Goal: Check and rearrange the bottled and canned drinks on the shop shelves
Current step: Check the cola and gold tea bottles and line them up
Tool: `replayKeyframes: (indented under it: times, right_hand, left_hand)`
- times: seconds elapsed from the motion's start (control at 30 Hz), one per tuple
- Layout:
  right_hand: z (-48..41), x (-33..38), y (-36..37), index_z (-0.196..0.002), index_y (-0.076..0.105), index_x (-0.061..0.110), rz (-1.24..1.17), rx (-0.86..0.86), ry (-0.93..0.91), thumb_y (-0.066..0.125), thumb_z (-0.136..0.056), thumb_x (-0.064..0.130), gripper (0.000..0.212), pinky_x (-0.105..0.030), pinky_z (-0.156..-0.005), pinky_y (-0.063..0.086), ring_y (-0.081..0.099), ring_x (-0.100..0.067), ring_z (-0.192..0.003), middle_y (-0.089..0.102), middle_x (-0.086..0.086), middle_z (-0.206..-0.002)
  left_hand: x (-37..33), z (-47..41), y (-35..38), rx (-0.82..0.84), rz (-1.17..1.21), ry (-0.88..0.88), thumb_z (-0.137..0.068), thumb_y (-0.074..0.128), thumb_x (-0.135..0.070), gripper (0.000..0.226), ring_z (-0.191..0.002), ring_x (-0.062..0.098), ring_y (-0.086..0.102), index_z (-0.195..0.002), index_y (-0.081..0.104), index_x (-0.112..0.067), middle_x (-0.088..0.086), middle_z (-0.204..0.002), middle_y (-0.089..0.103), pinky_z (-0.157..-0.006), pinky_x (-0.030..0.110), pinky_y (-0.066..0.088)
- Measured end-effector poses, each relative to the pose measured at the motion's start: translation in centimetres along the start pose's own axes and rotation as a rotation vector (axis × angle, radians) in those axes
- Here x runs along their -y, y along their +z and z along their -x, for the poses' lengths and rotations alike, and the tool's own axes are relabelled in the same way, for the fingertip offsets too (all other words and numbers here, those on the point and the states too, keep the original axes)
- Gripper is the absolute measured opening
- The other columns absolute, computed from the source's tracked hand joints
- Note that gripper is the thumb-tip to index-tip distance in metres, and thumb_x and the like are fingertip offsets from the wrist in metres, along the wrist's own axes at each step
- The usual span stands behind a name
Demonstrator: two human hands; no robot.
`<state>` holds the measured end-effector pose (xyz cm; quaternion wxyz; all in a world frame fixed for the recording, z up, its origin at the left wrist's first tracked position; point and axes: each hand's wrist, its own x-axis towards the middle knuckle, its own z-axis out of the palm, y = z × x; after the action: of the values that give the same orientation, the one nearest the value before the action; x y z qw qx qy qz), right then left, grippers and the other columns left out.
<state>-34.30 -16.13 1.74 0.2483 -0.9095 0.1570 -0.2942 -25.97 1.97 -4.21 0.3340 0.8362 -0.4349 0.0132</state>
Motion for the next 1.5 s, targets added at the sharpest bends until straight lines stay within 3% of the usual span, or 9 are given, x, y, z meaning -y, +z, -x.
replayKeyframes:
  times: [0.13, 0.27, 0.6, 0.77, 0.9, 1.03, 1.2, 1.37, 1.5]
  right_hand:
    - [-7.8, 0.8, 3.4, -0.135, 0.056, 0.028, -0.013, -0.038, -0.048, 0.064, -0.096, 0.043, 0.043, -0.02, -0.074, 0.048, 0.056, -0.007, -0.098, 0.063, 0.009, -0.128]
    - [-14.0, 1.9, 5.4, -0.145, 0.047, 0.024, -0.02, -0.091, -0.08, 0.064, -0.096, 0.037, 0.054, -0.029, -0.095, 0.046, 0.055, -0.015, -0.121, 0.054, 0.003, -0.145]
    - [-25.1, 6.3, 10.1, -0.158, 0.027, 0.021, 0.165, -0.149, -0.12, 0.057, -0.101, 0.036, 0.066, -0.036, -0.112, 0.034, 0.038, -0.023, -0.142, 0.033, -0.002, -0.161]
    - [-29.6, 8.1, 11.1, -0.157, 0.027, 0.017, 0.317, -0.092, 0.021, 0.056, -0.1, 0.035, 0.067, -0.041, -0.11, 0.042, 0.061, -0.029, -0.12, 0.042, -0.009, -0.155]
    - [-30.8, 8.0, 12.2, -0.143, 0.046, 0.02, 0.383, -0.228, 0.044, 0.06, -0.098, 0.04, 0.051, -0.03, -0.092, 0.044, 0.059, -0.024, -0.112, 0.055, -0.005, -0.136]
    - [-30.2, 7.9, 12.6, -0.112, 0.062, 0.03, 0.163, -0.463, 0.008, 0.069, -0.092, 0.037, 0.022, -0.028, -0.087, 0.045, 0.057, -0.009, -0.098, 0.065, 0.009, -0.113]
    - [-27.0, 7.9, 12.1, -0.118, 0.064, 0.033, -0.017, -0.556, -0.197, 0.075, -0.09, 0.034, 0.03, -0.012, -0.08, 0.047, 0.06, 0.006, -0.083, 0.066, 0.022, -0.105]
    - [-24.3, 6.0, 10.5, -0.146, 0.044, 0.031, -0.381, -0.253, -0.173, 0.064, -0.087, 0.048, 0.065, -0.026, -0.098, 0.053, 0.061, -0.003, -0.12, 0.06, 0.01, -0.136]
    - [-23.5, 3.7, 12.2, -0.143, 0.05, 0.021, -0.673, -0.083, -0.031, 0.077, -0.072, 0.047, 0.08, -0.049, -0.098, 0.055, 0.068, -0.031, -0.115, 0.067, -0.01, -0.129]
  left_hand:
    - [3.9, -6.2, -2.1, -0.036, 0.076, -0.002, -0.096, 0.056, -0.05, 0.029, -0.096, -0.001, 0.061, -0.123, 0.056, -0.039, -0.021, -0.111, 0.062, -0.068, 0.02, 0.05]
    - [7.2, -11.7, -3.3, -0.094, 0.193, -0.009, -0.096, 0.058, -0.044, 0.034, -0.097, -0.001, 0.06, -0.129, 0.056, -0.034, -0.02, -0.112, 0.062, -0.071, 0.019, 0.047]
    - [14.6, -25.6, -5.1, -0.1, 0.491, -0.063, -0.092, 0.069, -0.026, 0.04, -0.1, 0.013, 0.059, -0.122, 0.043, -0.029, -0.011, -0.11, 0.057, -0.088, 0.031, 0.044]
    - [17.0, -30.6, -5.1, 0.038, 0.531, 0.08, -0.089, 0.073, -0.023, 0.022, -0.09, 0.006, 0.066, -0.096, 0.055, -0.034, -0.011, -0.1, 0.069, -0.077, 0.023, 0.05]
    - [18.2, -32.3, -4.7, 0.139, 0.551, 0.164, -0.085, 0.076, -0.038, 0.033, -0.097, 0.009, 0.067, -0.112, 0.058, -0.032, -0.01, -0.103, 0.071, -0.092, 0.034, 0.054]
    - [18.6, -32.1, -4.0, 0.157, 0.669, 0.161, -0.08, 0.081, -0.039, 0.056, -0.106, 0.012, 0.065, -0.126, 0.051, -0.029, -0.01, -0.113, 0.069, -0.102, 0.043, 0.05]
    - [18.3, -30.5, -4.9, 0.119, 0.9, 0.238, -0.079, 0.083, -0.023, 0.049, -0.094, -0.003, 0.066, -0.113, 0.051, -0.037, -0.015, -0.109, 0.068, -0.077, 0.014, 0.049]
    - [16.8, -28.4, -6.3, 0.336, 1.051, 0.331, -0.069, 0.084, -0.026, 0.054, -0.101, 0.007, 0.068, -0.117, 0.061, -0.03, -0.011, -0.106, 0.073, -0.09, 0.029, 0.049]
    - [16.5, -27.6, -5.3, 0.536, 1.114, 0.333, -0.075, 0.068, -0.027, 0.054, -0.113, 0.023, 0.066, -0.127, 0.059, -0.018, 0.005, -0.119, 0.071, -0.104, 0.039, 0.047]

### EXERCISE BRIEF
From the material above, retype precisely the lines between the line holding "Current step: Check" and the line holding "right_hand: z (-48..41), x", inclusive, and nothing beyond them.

### SOLUTION FOR THIS TASK
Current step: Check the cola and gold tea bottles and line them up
Tool: `replayKeyframes: (indented under it: times, right_hand, left_hand)`
- times: seconds elapsed from the motion's start (control at 30 Hz), one per tuple
- Layout:
  right_hand: z (-48..41), x (-33..38), y (-36..37), index_z (-0.196..0.002), index_y (-0.076..0.105), index_x (-0.061..0.110), rz (-1.24..1.17), rx (-0.86..0.86), ry (-0.93..0.91), thumb_y (-0.066..0.125), thumb_z (-0.136..0.056), thumb_x (-0.064..0.130), gripper (0.000..0.212), pinky_x (-0.105..0.030), pinky_z (-0.156..-0.005), pinky_y (-0.063..0.086), ring_y (-0.081..0.099), ring_x (-0.100..0.067), ring_z (-0.192..0.003), middle_y (-0.089..0.102), middle_x (-0.086..0.086), middle_z (-0.206..-0.002)

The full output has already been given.